Может быть, с его стороны жестоко подвергать ее такой пытке, однако Иетс знал, что должен это сделать, если хочет убедить ее.
Она тихо заплакала. Платка у нее не было, и, оглянувшись, она в смущении вытерла нос рукавом своей старенькой кофты.
Иетс досадливо поморщился. Он поднял палец, невольно впадая в привычный для него поучительный тон:
— Как можем мы остановить нацистов, остановить Петтингера? Это вы можете его остановить! Мы хотим спасти жителей Энсдорфа не ради них самих, но потому, что мы ради этого и воюем. И мы сумеем их спасти за то время, которое вы сами назначили, фрау Петрик. Мы с вами вместе сможем это сделать. И, кстати, спасти тысячи других людей. Разве не логично будет предположить, что в других городах люди тоже хотят остаться у себя дома, прячутся, когда приходят нацисты, и хотят прогнать их? Разве вы не думаете, что есть и другие Петтингеры, которые готовы скорее убить этих людей, чем допустить, чтобы они жили при другом правительстве?

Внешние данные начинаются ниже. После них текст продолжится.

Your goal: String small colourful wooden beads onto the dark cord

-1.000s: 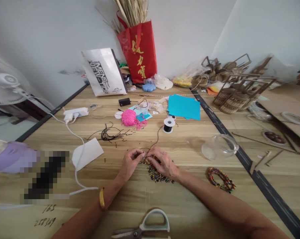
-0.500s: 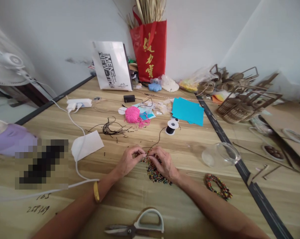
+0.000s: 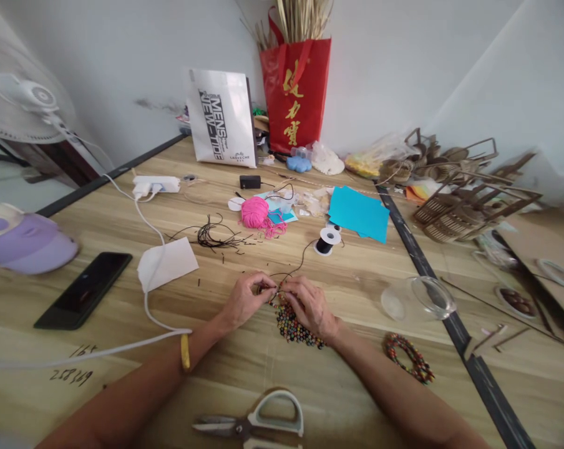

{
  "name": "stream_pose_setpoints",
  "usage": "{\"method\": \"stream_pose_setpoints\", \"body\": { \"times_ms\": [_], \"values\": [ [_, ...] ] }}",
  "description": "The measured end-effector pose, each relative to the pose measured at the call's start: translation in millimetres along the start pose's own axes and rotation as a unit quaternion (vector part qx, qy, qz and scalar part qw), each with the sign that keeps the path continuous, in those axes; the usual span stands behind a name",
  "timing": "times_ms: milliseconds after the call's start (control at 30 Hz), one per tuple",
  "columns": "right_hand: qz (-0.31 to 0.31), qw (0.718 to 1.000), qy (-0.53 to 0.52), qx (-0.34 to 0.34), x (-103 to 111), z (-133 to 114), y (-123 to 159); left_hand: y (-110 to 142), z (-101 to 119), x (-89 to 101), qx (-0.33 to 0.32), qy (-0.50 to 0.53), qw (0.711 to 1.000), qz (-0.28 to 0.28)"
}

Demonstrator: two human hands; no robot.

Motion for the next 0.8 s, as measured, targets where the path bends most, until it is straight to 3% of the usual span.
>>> {"method": "stream_pose_setpoints", "body": {
  "times_ms": [200,433,633,800],
  "values": [
    [0.001,0.999,0.019,0.030,1,-4,1,1,6,-6.1,-0.035,0.001,0.999,-0.028],
    [0.002,0.999,0.029,0.038,1,-6,1,0,-8,-12.5,0.004,0.110,0.992,-0.054],
    [0.010,0.999,0.021,0.032,2,-5,0,-4,-14,-7.1,0.067,0.214,0.974,-0.025],
    [0.010,1.000,0.007,0.022,3,-3,1,-4,-15,-2.3,0.103,0.225,0.969,0.010]
  ]
}}
Point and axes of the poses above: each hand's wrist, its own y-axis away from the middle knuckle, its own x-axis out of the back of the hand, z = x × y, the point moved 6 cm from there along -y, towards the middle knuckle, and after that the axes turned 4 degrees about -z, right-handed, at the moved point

— Да, да… Но ведь я только женщина, домашняя хозяйка. Я училась всего четыре года…
Бинг улыбнулся Иетсу. Она только женщина, а Иетс только лейтенант, а он, Бинг, только сержант.
Иетс сделал вид, будто не заметил его улыбки. Он сказал искренним тоном:
— Вы перестали быть домашней хозяйкой, когда повели население Энсдорфа в шахту. Вы взяли на себя ответственность и должны довести дело до конца.
— Что же я должна делать?
— Мы захватили радиостанцию в Люксембурге, одну из самых мощных в Европе. Вы будете говорить по радио. Вы расскажете вашу историю всему германскому народу. Вы разоблачите Петтингера и планы нацистов; расскажете, что они собираются сделать с вашими согражданами. Если вам удастся это рассказать, и рассказать как нужно, если вся Германия об этом узнает, нацисты должны будут оставить этих людей в живых: ведь не могут же они сознаться — теперь, когда поддержка народа нужна им больше всего, — не могут же они сознаться в том, что убивают немцев ради своих целей?
Она молчала, ошеломленная. Голова у нее начала трястись, как у дряхлой старухи. Раньше ей никогда не приходилось об этом думать, и теперь она не сразу могла освоиться с новизной этой мысли. Это было трудно.
— Вы поняли лейтенанта? — спросил Бинг.
— Ах, Господи, — ответила она. — Как же я могу? По радио! Ведь мой муж сапожник!
— Забудьте об этом, — сказал Иетс. — Вы должны думать не только о знакомых вам людях в шахте, о пяти тысячах жителей Энсдорфа и Швальбаха, но и обо всех других! Американская армия переходит в наступление. Ничто не сможет нас задержать. Каждому немцу придется очень скоро встретиться с тем же, с чем сегодня встретились вы.
— Ловко, — сказал Бинг лейтенанту. И подумал: может случиться, что и выйдет толк. И все же это только полумера. Только паллиатив. А еще Иетс старается тек усердно и добросовестно!
— Который час? — спросила Элизабет Петрик.
— Четверть первого, — сказал Иетс. — Сегодня вечером мы можем быть в Люксембурге.
Леони, спасаясь от Дондоло, сделала самое благоразумное, что могла. Она выбежала на улицу, но тут же свернула в ближайший пустой дом. Задыхаясь, ничего не видя от страха, она присела на корточки в прихожей, среди всяких предметов обстановки, картин и ламп, которые люди хотели взять с собой и в конце концов бросили перед своим поспешным бегством в шахту.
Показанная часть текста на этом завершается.